**Requirement**
An exact copy of the data is required, with no pictures in it.
◆ ◆ ◆ ◆
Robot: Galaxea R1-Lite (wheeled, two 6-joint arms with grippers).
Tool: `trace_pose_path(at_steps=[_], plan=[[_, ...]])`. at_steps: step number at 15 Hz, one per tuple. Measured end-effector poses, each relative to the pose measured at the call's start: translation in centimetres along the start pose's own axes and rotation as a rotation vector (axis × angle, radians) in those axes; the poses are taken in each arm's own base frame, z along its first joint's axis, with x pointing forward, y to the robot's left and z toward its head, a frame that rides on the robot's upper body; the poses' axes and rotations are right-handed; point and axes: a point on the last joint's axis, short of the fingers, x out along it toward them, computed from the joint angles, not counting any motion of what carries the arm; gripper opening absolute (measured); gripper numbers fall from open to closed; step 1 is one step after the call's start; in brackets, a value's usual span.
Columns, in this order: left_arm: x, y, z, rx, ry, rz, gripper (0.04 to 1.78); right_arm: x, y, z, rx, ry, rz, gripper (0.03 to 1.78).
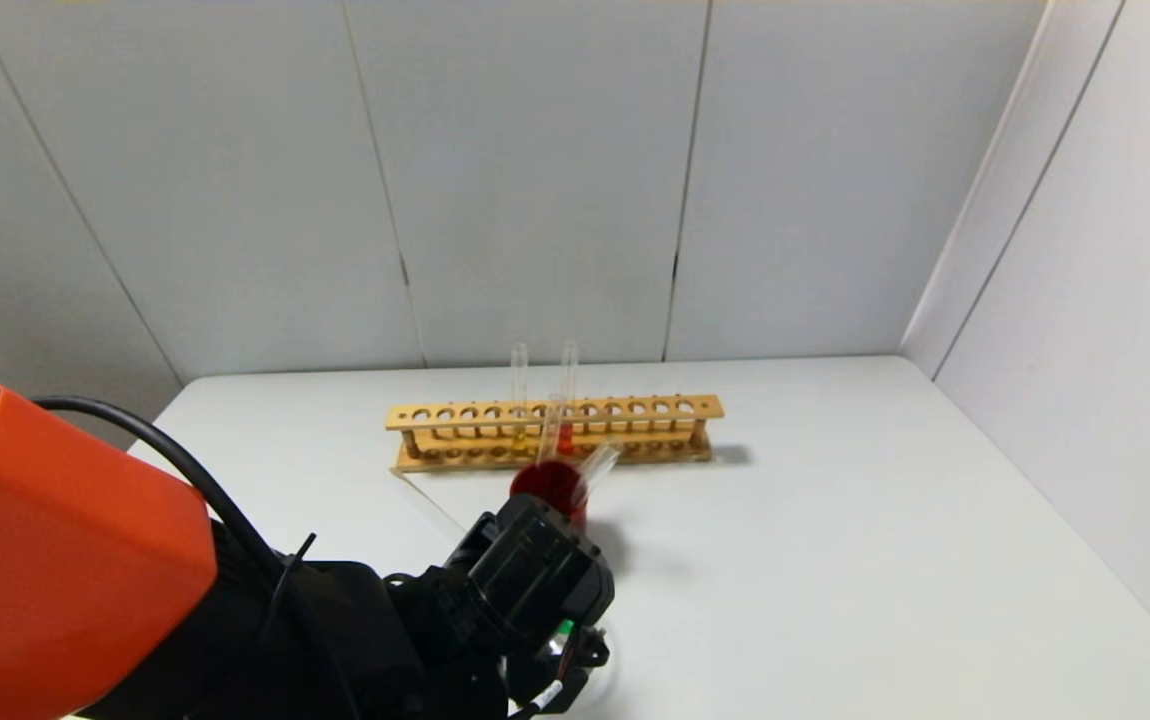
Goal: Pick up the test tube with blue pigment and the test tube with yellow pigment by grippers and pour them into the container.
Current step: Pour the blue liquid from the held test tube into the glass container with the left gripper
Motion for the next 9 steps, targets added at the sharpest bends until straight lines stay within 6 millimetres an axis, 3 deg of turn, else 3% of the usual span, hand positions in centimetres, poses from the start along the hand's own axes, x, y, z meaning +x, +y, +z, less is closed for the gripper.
trace_pose_path(at_steps=[9], plan=[[-0.79,0.30,-0.04,-0.022,0.011,0.027,0.30,0.00,0.00,0.00,0.000,0.000,0.000,1.75]])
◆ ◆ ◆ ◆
**Worked solution**
Robot: Galaxea R1-Lite (wheeled, two 6-joint arms with grippers).
Tool: `trace_pose_path(at_steps=[_], plan=[[_, ...]])`. at_steps: step number at 15 Hz, one per tuple. Measured end-effector poses, each relative to the pose measured at the call's start: translation in centimetres along the start pose's own axes and rotation as a rotation vector (axis × angle, radians) in those axes; the poses are taken in each arm's own base frame, z along its first joint's axis, with x pointing forward, y to the robot's left and z toward its head, a frame that rides on the robot's upper body; the poses' axes and rotations are right-handed; point and axes: a point on the last joint's axis, short of the fingers, x out along it toward them, computed from the joint angles, not counting any motion of what carries the arm; gripper opening absolute (measured); gripper numbers fall from open to closed; step 1 is one step after the call's start; in brackets, a value's usual span.
Columns, in this order: left_arm: x, y, z, rx, ry, rz, gripper (0.04 to 1.78); right_arm: x, y, z, rx, ry, rz, gripper (0.03 to 1.78).
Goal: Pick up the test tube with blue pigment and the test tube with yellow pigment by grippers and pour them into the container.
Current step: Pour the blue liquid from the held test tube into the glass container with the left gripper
Motion for the next 9 steps, targets added at the sharpest bends until straight lines stay within 6 millimetres an axis, 3 deg of turn, else 3% of the usual span, hand positions in centimetres, poses from the start along the hand's own axes, x, y, z meaning +x, +y, +z, less is closed for the gripper.
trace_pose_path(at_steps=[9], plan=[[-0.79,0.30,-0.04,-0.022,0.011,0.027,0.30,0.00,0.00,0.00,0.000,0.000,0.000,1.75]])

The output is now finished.